Records from a data source:
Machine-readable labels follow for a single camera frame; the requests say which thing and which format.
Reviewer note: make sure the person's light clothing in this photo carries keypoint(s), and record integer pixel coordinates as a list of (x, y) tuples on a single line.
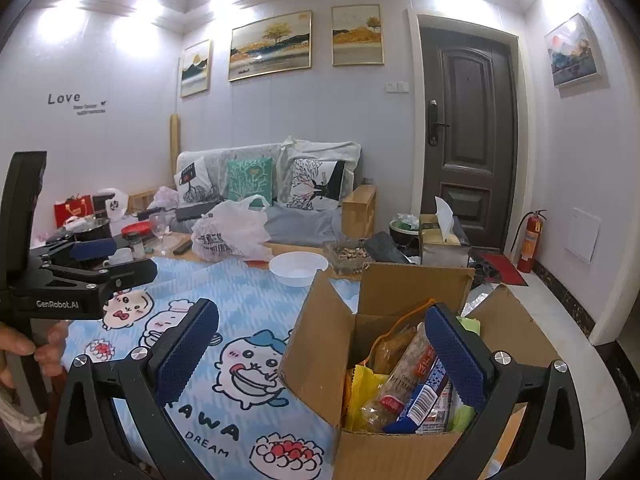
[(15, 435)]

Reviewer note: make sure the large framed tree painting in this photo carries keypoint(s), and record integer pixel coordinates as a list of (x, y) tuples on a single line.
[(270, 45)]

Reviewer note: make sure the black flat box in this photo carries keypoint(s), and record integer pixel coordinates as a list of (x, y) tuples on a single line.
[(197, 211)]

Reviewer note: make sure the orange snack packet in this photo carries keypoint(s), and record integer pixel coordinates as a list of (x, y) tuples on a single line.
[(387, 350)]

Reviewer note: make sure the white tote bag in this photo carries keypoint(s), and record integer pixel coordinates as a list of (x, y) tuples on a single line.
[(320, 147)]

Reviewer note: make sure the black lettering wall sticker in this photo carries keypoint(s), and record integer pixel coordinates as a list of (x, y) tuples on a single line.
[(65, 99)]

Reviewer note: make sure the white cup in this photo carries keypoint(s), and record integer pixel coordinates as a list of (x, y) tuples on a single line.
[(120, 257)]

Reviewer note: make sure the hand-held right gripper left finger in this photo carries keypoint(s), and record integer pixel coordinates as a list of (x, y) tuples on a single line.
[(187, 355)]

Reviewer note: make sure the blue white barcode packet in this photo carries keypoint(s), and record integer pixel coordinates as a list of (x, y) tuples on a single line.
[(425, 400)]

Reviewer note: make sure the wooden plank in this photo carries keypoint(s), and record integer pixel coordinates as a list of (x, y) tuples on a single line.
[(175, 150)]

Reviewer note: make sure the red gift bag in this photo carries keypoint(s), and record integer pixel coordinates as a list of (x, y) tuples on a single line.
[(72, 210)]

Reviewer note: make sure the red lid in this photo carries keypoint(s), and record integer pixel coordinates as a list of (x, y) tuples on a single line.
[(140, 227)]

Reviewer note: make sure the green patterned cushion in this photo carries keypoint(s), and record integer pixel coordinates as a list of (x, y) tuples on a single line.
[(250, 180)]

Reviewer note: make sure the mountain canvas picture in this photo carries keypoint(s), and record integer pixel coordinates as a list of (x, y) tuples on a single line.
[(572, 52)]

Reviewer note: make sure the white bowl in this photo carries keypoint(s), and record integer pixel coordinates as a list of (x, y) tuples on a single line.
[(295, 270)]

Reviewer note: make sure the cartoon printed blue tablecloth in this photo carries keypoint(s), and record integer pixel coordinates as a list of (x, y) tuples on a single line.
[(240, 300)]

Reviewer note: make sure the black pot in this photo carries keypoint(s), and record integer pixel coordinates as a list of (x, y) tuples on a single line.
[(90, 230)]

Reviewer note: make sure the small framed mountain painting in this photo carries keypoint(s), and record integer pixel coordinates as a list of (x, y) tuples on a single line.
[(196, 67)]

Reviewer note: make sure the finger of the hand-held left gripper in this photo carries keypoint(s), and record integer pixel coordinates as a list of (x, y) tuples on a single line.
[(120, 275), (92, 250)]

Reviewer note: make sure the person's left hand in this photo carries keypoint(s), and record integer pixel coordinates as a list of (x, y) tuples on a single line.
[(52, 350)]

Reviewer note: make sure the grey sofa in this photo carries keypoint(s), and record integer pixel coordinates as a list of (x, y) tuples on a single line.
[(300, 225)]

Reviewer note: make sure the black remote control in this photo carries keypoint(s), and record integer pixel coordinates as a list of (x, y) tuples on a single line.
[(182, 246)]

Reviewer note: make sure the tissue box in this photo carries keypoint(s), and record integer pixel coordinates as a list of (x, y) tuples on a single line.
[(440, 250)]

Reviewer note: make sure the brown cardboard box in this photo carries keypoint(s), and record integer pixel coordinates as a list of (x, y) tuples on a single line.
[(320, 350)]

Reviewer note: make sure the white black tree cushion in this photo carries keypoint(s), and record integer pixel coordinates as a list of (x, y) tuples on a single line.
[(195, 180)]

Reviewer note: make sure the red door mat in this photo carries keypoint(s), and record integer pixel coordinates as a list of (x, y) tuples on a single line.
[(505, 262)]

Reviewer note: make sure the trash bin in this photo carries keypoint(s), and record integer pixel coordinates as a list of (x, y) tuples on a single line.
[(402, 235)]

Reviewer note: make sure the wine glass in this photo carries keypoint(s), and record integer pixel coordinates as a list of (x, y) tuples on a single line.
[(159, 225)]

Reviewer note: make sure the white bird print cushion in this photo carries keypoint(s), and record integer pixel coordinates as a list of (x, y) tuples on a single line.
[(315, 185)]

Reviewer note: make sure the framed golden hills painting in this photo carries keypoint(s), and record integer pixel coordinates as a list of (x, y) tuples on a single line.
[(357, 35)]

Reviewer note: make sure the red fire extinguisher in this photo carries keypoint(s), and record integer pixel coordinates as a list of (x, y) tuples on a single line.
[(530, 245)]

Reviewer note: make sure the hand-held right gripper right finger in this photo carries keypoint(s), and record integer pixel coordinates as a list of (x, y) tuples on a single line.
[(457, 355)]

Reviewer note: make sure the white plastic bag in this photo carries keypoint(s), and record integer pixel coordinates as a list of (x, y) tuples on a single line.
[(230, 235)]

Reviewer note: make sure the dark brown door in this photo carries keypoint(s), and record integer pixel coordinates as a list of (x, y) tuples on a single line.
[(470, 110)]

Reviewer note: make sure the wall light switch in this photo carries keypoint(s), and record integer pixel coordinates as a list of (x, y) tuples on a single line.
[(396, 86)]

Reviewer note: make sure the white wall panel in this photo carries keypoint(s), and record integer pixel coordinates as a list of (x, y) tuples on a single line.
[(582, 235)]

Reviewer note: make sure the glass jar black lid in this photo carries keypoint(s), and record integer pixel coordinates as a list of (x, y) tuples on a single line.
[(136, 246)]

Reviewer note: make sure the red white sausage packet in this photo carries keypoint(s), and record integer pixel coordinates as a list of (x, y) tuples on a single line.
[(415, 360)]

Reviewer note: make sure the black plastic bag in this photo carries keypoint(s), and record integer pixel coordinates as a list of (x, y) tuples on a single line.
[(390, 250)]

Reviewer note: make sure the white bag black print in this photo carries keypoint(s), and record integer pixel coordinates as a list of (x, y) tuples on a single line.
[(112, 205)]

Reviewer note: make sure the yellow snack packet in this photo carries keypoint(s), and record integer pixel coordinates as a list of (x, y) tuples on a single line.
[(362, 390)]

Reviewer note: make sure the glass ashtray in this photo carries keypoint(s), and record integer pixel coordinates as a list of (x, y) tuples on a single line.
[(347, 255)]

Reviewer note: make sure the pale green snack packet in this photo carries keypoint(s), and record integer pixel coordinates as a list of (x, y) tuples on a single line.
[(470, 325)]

---

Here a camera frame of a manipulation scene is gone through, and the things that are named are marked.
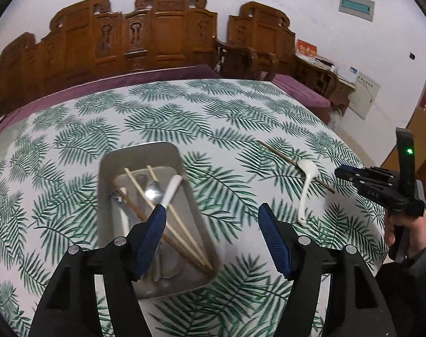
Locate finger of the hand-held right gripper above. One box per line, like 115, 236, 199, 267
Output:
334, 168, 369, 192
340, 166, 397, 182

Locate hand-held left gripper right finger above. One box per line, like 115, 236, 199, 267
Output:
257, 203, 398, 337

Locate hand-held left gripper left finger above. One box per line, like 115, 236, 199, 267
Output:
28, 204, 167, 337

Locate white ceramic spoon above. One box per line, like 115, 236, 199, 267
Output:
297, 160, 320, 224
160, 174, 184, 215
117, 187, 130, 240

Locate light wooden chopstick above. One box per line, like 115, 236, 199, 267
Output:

Your task
Look through the records and count each line that holds "above". Write only the total.

Your solution
5